Marriage was sacred. It was and ordained by God. Marriage created new social relationships and expanded web of kinships. During the marriage ceremonies the whole community rejoiced, and feasted together. The newly married couple learnt new knowledge and skills. The community and society respected the newly married couple. Children born from this union propagated and ensured continuity of family, and the community.


Modern community and marriage.

There has been a change in attitude towards marriage.

As a result:

Marriage is no longer seen as sacred and divorce is common. In addition, dowry has been commercialized, as it is no longer seen as important. Some young men do not pay dowry. In fact marriage is no longer seen as a sign of status Children were important in marriage. Barren women were frowned upon.


Polygamy solved issues of

Childlessness. Couples without children can now adopt them from the Child Welfare society. Divorce. This was very rare.

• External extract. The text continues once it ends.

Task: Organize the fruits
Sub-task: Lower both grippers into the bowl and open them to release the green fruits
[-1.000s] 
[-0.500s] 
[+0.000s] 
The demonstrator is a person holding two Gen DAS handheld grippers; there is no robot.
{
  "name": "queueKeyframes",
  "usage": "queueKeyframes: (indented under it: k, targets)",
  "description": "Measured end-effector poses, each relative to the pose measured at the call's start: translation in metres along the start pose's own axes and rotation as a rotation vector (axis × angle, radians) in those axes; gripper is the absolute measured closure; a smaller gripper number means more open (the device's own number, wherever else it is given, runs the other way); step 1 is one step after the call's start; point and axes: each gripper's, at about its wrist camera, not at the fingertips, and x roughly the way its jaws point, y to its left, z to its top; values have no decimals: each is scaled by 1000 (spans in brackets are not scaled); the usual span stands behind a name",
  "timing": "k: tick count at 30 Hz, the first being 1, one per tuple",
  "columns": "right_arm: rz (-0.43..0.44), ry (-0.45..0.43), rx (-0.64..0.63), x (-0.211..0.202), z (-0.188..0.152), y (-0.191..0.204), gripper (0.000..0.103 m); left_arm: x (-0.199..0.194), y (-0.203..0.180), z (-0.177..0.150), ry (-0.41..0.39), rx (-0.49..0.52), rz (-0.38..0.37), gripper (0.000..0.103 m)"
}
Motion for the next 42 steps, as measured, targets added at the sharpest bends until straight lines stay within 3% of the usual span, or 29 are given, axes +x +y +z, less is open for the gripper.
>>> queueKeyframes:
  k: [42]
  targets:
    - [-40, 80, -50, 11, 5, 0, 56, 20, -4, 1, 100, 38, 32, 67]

It happened only if the girl

(i) Was not a virgin

(ii) Practiced witchcraft

(iii) And did not show respect towards her husband.

Old age and death.

This is the age of wisdom. Old people were respected. Grey hair was a sign of respect and wisdom.

In all culture, the elders were the custodians of the law,norms and regulations. Social and religious specialists were seers, rainmakers, priests, diviners, and medicine men among others


Old age is followed by death. It was seen as a transition into the spiritual life. Besides old age, many cultures believed that death was due to either breaking of the traditional customs and taboos, curses, evil spirits, witchcraft, war, diseases and epidemics. Burial rites were performed in many African communities. Disposing of the dead body. Several methods were used to dispose the body. These were burials, leaving bodies in the forest, and throwing body to animals or placing the body in an abandoned house.


African communities believed that animals carried the spirit of the dead person to the next life. Burial rites were performed by the bereaved. They buried the body with ones person belongings and tools. Thus if a person was a great warrior, he was buried with a war coat. Celebrations accompanied funeral rites. Funeral songs (dirges) were performed.

There was drinking and eating.


Importance of funeral and burial rites

Burial rites created a good relationship between the dead and the living. They were therefore given to appease the world of spirits, express unity in the society, cleanse the remaining relatives and obey the customs of the community. Rituals that were performed depended on the community.


Some of the rituals for the dead included.

  1. a) Shaving of heads. Some mourners shaved their hair completely, while others shaved in a specific pattern.
  2. b) Dancing and singing, and giving gifts to the bereaved family
  3. c) Mourning

(d) Drum beating

(e) Horn blowing

(f) Grave side fires


Questions to make you think about marriages

  1. In your opinion, what has brought changes in modern marriages?
  2. Explain why divorce is rising in Kenya and Africa.
  3. What changes do we see in contemporary marriages?
  4. What has brought about these changes?
  5. What are the major causes of death in Kenya today?